MY EXTENDED FAMILY likes to have fun, so we plotted this weekend to overthrow the Minnesota state government. Not to worry. We are all talk and no action.
But we definitely have ideas about who could run the state given the current legislature and governor can’t seem to handle the task of agreeing on a budget. That would be us. (Yes, the general feeling was a definite frustration with the current state government shutdown.)
Therefore, in a discussion that spiraled into hilarity, we overthrew the governor and put all of our people in place, most of us choosing to head up a state department based on our interests and experiences.
We also agreed that one of our first subversive, defiant acts would be to clamber onto the golden horses atop the state Capitol.
I’m heading up communications, a job I’m uncertain I can handle because I’ve been instructed to deliver only a positive spin on every bit of state government news.

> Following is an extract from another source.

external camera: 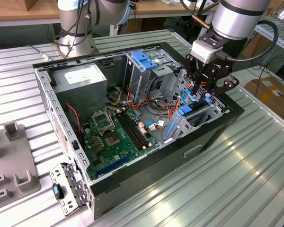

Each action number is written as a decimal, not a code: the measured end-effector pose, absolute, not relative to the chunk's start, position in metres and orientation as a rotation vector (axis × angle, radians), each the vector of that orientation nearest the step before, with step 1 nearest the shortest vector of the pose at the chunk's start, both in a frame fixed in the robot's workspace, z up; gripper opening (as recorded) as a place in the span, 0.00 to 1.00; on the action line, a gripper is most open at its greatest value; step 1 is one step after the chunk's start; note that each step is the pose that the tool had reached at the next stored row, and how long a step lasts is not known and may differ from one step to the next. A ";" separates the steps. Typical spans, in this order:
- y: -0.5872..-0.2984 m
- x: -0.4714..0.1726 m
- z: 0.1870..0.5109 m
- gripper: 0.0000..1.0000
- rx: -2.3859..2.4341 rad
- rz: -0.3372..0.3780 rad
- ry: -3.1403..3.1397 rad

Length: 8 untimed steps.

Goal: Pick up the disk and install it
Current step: 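Insert the first disk wire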

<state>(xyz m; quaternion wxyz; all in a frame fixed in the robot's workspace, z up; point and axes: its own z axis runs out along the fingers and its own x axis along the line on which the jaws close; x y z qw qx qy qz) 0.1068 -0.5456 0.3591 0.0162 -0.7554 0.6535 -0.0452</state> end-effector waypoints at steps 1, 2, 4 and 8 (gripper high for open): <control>-0.546 0.107 0.359 0.36 -2.349 -0.141 2.032; -0.546 0.107 0.359 0.36 -2.349 -0.141 2.032; -0.546 0.108 0.359 0.36 -2.338 -0.141 2.046; -0.545 0.110 0.359 0.36 -2.291 -0.139 2.104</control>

The educators in the family were appointed to the Department of Education, the daycare provider to the Department of Health and Human Services. My eldest brother, by age default, became the new governor.
The outdoor-loving summer parks worker now manages the Department of Natural Resources. He’s always wanted to hunt alligators, so he’s bringing alligators to Minnesota.
Then the newly-appointed finance director, a family member pursuing an accounting degree, suggested that rather than return the alligators to Florida in the winter, we move them into the sewer system. We readily embraced that idea.
We didn’t debate the cost of an alligator hunting license.
But there may have been an unspoken agreement to lock current Minnesota Governor Mark Dayton and the legislators in a room with a contingent of angry, jaw-snapping alligators Minnesotans.
DISCLAIMER: The above story represents my version of the family political discussion and may not be representative of all family members. However, I am the Director of Communications here at Minnesota Prairie Roots. Therefore I am free to spin this story however I wish.